Before Mark Lane leaves I feel that there is a severe problem in the Katsaris suit that was not clearly stated. I did my best to hint at it last night but no one took it up. The fact is, as you may recall, that the strategy for Maria to claim that she was molested by her father, to be used against him, was cooked up in a P.C. meeting about November of 1976. Tim Stoen was there and, as I recall, participated in developing the strategy. Of course, if that comes out in court (I guess others were there who have now left), we would be totally annihilated. Stoen might also be – but that would not be of help to us.

Whether this is something that you wish to discuss with Mark is up to you. However, any attorney that is confronted with any such situation in court for the first time without having been told by his client is going to become a bitter enemy on the spot. It will be essential to discuss this with whatever attorney tries the case prior to when he starts discovery so he can best defend against it.
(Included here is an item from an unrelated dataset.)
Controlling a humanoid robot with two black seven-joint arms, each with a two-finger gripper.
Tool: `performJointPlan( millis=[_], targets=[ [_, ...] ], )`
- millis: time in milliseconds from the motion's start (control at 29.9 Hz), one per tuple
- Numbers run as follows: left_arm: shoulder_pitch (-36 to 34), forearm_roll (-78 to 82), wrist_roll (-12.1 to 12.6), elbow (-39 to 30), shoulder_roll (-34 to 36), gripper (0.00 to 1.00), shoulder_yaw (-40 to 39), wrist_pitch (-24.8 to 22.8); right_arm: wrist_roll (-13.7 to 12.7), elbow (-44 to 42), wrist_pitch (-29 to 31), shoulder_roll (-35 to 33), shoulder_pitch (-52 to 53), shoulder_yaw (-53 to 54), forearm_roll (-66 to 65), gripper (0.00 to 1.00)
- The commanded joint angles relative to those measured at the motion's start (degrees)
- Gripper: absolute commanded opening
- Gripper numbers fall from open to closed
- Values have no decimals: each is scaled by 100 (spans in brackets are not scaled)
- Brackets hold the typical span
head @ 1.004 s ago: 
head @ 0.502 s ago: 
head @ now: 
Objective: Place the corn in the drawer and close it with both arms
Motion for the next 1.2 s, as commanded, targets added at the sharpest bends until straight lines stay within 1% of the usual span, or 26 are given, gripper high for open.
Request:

Further, taking any attorney’s advice without giving him all of the facts is extremely dangerous. He will err because of his lack of information, and in relying on it we will be seriously injured. The fact that Stoen may have originally advised this strategy is of no help to us. It is not a defense – but simply makes him another potential defendant. That state of affairs itself gives some ray of hope that he may not use it. At any rate, I am sure that if he knew this information he would evaluate the risk in substantially different terms.

Gene

P.S. I am not writing this in any attempt to set policy. I am not sure what is best to do, but I did want to remind you of the situation before any policy was definitely set so as to be harder to deal with later. Whatever we decide in this regard will be acceptable to me.